Narcissists, says Keith Campbell, Ph.D., author of The Narcissism Epidemic, have levels of self-absorption, entitlement, mistrust, perfectionism, grandiosity, and emotional detachment that affect their performance and persist over a long period.

Even as a child, I felt that my mother’s behavior was inappropriate. I remember feeling embarrassed when she put her hand on my shoulder and announced to her friends that the reason she was having children was to have grandchildren.

I knew my mother was very far on the narcissism spectrum, but I wasn’t sure I was all that damaged as a result. Until then, I’ve reached page 118 of Will I Be Good Enough? Healing Daughters of Narcissistic Mothers by Caryl McBride, Ph.D. I had it all in front of me: the precise account of how my last relationship developed and collapsed.

According to McBride, when times get tough, the daughter of a narcissistic mother may become codependent and “end up suffocating [her boyfriend or husband] with her overwhelming demands, jealousy, and insecurity.
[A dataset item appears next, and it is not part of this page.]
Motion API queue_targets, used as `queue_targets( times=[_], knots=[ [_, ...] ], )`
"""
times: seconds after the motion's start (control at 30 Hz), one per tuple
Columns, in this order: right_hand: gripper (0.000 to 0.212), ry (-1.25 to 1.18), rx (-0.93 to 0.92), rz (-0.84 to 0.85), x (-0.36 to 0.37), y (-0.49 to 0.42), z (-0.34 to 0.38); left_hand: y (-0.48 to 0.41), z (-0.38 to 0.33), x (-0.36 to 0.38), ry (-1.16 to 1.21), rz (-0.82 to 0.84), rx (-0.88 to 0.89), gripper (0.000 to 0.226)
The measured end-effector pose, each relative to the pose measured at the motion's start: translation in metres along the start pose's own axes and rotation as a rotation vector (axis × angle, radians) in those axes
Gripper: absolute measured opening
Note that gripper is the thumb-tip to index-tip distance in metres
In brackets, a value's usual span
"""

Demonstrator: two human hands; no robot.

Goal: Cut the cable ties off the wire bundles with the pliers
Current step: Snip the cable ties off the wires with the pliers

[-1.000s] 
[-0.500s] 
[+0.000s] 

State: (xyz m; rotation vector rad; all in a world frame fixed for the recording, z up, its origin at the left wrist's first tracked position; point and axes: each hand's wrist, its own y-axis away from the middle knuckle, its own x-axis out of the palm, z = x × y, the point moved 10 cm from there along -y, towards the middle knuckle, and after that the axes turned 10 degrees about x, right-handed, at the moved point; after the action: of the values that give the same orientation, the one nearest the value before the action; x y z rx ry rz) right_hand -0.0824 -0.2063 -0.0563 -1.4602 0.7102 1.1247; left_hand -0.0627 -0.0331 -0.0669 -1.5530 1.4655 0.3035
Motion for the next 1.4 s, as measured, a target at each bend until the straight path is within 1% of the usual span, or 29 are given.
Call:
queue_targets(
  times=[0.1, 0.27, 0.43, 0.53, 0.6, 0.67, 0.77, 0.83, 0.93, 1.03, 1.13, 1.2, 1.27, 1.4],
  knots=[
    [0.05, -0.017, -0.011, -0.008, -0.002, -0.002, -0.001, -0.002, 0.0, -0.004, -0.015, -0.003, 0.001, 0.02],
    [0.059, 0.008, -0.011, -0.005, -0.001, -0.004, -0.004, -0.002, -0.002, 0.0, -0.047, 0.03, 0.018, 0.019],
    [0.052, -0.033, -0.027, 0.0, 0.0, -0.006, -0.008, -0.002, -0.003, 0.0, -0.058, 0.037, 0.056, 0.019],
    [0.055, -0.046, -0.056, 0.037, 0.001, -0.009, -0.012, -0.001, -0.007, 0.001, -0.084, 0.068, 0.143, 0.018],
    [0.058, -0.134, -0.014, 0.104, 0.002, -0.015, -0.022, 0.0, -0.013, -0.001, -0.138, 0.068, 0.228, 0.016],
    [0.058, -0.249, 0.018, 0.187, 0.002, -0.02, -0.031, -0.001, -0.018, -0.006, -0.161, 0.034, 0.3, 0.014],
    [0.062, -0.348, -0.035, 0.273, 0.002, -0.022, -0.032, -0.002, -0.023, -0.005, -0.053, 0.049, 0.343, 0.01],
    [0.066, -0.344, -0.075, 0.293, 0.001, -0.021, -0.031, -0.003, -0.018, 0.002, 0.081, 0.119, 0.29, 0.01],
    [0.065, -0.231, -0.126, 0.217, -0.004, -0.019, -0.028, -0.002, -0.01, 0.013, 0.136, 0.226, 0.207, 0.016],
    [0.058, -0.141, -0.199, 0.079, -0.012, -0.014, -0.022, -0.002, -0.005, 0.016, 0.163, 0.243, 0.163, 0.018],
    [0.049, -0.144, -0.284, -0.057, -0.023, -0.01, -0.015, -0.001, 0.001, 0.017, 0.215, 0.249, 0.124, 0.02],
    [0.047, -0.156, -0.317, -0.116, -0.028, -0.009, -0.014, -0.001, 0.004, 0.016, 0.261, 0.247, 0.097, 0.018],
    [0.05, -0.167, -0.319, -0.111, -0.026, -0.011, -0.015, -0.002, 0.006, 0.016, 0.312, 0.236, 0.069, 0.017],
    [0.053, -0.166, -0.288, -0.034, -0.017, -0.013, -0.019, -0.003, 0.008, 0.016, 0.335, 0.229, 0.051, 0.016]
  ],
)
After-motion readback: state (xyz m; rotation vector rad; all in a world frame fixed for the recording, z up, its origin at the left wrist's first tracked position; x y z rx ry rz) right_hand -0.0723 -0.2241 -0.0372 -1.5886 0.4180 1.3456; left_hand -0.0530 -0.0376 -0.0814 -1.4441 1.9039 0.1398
She will want him to be with her at all times.” She expects him to meet all her needs, especially her emotional needs…[When he cannot] she will feel the same disappointment and emptiness that she felt as a child and blame her husband.”

As I continued reading, I humbly thought: The good news is that I can improve; The bad news is that I’m not the only one who comes from a narcissistic parent and feels unqualified for love and dating.

Not the only one at all. The Diagnostic and Statistical Manual of Mental Disorders (DSM IV-TR) estimates that 0.5 to 1 percent of people in the United States have narcissistic personality disorder, and the American Psychiatric Association estimates that there are 1.5 million American women with the diagnosis.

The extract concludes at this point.